◆ TASK DIRECTIONS
Within the data that follows, set down exactly the lines from the one containing "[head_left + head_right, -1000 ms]" through the one containing "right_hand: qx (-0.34", both ends included.

[MATERIAL FOR THIS EXERCISE]

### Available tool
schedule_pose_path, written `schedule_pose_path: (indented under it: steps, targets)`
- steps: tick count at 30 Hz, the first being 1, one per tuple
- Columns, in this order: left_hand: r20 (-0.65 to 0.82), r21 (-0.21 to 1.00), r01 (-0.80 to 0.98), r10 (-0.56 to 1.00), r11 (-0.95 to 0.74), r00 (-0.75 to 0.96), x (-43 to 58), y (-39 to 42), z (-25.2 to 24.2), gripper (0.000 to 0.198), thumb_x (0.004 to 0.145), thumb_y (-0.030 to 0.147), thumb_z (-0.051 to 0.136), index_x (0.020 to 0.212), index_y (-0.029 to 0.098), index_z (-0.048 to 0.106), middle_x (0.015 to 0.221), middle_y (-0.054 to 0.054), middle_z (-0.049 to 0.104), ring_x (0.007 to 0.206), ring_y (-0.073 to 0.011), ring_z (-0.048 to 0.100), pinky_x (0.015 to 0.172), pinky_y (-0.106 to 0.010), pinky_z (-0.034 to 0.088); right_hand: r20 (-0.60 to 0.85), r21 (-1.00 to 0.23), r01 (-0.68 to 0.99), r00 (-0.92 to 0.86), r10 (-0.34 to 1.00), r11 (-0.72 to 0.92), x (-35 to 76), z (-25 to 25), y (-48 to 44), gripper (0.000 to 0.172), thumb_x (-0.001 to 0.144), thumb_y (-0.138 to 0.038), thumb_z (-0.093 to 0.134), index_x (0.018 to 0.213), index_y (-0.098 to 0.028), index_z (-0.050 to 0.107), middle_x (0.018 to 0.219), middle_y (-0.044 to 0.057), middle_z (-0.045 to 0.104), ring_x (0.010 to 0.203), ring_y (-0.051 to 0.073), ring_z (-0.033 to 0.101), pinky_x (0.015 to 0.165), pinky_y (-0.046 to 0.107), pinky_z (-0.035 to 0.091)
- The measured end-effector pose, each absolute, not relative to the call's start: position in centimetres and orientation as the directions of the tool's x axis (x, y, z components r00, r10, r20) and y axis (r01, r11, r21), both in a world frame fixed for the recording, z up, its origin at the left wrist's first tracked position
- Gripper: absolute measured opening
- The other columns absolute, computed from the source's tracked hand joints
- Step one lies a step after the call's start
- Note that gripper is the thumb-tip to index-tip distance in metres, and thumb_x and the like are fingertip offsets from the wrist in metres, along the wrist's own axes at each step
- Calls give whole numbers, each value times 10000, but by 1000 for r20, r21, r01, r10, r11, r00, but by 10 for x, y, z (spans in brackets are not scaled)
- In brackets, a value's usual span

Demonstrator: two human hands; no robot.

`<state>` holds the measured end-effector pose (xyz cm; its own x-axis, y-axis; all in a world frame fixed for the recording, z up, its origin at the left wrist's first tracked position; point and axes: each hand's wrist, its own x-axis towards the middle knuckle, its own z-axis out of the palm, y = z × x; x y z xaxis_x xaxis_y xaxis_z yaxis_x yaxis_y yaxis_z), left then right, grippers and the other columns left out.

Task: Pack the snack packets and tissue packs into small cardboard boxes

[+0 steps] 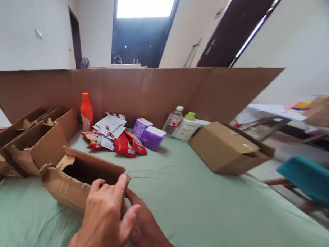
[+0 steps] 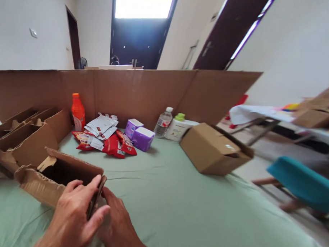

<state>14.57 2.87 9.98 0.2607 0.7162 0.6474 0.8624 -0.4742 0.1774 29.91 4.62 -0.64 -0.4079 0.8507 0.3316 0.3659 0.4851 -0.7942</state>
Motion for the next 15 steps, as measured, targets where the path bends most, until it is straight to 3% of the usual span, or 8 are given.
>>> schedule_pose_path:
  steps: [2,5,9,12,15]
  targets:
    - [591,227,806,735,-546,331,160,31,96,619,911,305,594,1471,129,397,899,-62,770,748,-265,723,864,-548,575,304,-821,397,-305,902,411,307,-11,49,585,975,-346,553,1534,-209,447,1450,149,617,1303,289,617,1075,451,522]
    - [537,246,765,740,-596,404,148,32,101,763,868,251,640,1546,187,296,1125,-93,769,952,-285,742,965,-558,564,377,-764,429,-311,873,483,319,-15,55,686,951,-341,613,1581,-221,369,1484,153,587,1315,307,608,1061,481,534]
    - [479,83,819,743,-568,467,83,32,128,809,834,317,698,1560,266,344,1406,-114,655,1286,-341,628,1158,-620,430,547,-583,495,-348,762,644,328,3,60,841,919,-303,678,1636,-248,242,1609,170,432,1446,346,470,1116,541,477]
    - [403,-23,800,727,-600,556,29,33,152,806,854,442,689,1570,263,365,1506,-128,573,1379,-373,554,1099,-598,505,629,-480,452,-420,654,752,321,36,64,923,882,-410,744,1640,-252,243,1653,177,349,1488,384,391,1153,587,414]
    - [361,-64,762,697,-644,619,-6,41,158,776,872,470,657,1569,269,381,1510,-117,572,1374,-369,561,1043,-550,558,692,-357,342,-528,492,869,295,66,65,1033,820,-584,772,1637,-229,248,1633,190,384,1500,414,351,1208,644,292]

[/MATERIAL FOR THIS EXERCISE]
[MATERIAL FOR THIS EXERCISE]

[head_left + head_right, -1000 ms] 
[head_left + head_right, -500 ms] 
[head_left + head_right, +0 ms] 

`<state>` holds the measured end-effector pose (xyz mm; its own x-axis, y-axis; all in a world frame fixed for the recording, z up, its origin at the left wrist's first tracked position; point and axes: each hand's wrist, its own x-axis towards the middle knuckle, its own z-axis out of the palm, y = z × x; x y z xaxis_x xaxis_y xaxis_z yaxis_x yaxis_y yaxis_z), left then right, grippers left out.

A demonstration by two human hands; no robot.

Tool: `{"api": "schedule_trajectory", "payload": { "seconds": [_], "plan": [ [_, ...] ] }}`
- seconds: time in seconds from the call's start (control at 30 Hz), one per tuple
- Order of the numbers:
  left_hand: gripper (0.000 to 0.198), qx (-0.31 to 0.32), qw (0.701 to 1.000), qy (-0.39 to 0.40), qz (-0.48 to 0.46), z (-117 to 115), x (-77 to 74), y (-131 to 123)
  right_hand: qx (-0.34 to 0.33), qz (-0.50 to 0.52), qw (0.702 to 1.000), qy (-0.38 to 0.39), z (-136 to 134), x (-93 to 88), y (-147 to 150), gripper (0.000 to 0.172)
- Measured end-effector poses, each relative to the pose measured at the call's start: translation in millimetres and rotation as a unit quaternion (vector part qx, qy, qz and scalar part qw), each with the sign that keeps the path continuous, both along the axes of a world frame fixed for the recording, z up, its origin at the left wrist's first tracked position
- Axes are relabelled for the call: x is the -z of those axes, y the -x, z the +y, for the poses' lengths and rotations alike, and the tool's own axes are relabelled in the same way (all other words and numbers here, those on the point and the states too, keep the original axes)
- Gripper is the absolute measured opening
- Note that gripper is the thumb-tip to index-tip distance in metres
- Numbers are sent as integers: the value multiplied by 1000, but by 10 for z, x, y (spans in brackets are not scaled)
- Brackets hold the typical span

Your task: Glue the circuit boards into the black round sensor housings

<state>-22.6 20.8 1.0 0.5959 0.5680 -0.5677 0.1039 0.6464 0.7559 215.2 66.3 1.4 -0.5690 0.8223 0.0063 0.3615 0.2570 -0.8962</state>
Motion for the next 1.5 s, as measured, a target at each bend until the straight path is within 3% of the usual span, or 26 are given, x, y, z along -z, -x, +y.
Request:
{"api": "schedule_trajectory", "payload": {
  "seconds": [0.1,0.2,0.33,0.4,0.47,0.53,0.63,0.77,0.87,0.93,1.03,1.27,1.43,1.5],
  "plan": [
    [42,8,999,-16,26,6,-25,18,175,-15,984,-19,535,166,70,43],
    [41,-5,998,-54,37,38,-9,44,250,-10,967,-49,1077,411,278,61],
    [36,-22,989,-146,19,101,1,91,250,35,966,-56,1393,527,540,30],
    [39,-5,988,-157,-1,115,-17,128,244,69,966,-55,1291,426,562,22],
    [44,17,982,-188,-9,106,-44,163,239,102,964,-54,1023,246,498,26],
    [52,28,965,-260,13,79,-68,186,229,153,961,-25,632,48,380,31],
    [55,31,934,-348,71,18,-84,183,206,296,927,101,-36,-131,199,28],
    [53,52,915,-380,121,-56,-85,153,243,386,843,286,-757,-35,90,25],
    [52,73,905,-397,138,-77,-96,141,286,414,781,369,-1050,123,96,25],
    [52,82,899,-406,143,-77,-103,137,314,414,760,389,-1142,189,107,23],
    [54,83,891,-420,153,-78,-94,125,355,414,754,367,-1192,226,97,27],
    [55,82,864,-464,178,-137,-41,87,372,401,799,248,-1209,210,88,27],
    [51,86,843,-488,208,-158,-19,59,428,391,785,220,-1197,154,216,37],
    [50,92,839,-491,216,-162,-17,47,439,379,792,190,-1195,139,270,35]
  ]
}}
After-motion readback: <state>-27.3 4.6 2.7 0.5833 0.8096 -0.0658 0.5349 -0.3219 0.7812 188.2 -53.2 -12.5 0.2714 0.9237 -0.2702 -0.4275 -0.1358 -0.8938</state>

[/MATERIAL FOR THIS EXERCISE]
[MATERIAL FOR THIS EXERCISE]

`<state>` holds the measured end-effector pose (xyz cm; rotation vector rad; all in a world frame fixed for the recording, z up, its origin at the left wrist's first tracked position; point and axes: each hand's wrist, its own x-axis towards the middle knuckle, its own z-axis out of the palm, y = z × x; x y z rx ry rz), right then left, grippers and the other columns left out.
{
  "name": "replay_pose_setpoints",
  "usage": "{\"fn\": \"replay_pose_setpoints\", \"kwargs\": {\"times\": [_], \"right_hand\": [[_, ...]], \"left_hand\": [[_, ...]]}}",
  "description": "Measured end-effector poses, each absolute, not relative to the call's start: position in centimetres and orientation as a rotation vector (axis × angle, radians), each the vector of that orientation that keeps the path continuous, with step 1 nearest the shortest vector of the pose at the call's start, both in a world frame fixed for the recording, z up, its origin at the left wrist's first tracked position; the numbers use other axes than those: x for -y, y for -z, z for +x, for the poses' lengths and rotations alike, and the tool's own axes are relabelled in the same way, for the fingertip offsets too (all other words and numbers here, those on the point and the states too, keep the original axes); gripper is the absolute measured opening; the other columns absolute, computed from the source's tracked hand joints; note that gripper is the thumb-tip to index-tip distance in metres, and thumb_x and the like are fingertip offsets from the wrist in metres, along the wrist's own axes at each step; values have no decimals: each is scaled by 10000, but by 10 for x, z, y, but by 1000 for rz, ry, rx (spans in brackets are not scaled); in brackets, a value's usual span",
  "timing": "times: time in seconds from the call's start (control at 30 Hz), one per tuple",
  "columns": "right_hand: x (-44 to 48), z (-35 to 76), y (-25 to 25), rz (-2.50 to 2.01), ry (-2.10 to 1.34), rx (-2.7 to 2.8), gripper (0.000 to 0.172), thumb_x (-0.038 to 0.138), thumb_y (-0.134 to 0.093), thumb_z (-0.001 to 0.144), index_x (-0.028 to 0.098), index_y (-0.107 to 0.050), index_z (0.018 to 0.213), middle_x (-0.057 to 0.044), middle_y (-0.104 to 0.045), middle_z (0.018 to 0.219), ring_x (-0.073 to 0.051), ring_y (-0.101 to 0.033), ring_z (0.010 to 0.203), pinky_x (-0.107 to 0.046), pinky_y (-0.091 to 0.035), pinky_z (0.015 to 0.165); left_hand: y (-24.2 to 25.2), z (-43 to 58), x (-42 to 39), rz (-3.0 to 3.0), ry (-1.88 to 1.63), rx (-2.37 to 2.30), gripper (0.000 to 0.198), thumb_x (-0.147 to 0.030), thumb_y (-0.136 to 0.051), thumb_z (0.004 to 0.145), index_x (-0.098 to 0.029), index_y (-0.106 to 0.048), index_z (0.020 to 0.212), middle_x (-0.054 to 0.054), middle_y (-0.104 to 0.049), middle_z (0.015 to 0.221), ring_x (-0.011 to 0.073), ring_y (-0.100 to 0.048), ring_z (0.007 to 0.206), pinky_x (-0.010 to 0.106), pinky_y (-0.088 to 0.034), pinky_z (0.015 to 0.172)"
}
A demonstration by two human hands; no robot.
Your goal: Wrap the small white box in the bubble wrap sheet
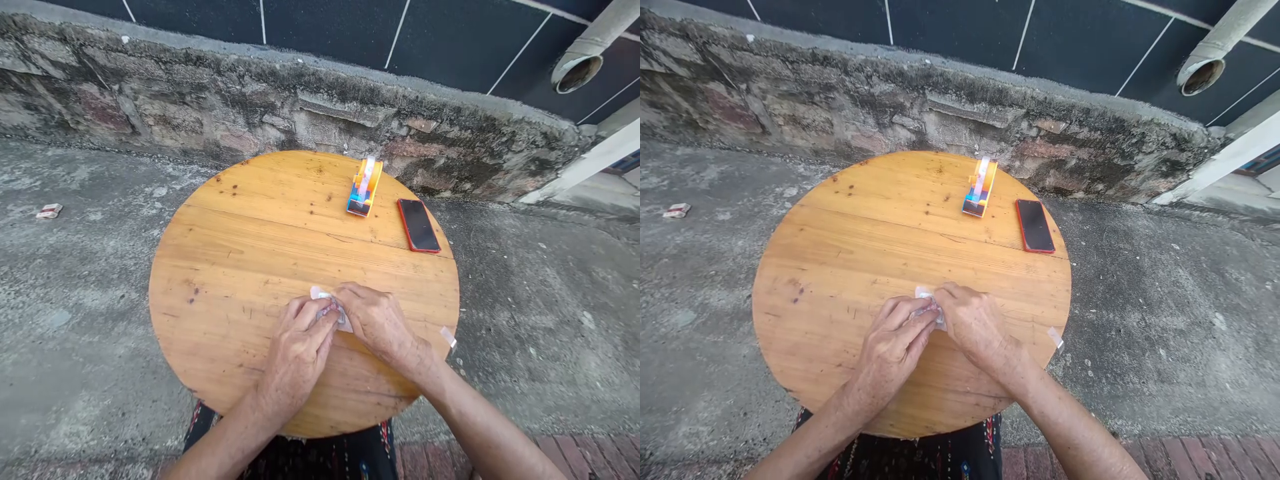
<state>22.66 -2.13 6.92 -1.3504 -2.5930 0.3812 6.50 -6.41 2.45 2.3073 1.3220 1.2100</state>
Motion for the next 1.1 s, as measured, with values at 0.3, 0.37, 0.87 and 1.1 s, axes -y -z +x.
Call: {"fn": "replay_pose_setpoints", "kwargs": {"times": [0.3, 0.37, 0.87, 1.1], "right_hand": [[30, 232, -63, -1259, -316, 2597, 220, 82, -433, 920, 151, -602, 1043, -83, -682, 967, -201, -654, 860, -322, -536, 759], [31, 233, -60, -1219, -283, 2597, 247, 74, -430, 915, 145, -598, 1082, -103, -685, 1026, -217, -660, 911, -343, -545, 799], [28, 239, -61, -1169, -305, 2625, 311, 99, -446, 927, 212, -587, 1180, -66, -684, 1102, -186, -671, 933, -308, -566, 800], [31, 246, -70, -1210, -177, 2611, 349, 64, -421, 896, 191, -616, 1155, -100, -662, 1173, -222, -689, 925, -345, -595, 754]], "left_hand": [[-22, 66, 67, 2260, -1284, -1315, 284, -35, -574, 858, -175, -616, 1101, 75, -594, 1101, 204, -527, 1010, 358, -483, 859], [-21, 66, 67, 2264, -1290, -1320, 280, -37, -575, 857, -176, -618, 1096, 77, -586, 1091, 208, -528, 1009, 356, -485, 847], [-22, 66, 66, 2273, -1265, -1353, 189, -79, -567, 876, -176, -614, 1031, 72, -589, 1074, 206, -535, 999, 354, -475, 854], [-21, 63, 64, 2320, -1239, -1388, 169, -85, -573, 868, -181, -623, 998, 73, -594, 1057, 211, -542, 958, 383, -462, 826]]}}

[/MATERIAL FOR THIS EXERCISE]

◆ YOUR RESPONSE
[head_left + head_right, -1000 ms] 
[head_left + head_right, -500 ms] 
[head_left + head_right, +0 ms] 

`<state>` holds the measured end-effector pose (xyz mm; its own x-axis, y-axis; all in a world frame fixed for the recording, z up, its origin at the left wrist's first tracked position; point and axes: each hand's wrist, its own x-axis towards the middle knuckle, its own z-axis out of the palm, y = z × x; x y z xaxis_x xaxis_y xaxis_z yaxis_x yaxis_y yaxis_z), left then right, grippers left out.

A demonstration by two human hands; no robot.

Tool: `{"api": "schedule_trajectory", "payload": { "seconds": [_], "plan": [ [_, ...] ] }}`
- seconds: time in seconds from the call's start (control at 30 Hz), one per tuple
- Order of the numbers:
  left_hand: gripper (0.000 to 0.198), qx (-0.31 to 0.32), qw (0.701 to 1.000), qy (-0.39 to 0.40), qz (-0.48 to 0.46), z (-117 to 115), x (-77 to 74), y (-131 to 123)
  right_hand: qx (-0.34 to 0.33), qz (-0.50 to 0.52), qw (0.702 to 1.000), qy (-0.38 to 0.39), z (-136 to 134), x (-93 to 88), y (-147 to 150), gripper (0.000 to 0.172)

That concludes the output for this exercise.